Pellicle receptors for Actinomyces viscosus type 1 fimbriae in vitro

Abstract

Actinomyces viscosus T14V-J1 and its fimbria-deficient mutant strain possessing type 1 fimbriae strongly aggregated with latex beads treated with acidic proline-rich protein 1, basic proline-rich proteins, and proline-rich glycoprotein and its deglycosylated derivative. These type 1+ strains did not aggregate with latex beads treated with other proteins, such as salivary amylase, salivary histidine-rich polypeptides, laminin, type 1 collagen, fibronectin, or C1q.
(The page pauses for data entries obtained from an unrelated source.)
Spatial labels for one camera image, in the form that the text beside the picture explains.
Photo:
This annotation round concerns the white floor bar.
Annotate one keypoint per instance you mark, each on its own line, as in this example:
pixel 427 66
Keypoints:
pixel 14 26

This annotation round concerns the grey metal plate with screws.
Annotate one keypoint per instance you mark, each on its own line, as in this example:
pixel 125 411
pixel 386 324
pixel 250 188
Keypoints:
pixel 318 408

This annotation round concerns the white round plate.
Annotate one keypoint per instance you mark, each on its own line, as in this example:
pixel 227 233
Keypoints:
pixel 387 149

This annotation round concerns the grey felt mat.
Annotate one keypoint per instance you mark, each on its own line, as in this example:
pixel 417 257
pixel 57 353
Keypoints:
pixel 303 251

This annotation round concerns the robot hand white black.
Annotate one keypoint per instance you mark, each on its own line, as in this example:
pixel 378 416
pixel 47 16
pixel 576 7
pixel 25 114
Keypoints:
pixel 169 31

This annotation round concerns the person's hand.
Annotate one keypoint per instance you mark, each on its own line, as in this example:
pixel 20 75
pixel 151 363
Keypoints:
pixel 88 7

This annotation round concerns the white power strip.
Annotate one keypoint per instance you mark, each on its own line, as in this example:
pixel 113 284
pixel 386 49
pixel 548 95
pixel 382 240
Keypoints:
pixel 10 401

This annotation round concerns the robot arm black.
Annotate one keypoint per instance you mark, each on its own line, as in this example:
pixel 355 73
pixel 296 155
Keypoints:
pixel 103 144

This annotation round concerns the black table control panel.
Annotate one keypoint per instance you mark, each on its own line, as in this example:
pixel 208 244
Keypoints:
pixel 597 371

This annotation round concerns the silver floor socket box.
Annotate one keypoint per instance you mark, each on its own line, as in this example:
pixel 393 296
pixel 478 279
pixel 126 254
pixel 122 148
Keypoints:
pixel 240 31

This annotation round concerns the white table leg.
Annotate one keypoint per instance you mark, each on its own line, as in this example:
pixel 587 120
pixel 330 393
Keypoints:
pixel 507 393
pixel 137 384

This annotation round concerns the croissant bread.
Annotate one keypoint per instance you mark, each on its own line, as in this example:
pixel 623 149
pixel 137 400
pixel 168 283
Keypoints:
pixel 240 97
The type 1+ strains also adsorbed well to experimental pellicles formed with acidic proline-rich protein 1, basic proline-rich proteins, and proline-rich glycoprotein and its deglycosylated derivative on hydroxyapatite (HA) surfaces. These interactions were inhibited with immunoglobulins and Fabs specific for type 1 fimbriae. Type 1- actinomyces exhibited feeble adsorption to latex beads or HA treated with any of the aforementioned proteins. Collectively, these data indicate that actinomyces type 1 fimbriae may specifically interact with several proline-rich salivary molecules, forming experimental pellicles on HA or polystyrene surfaces.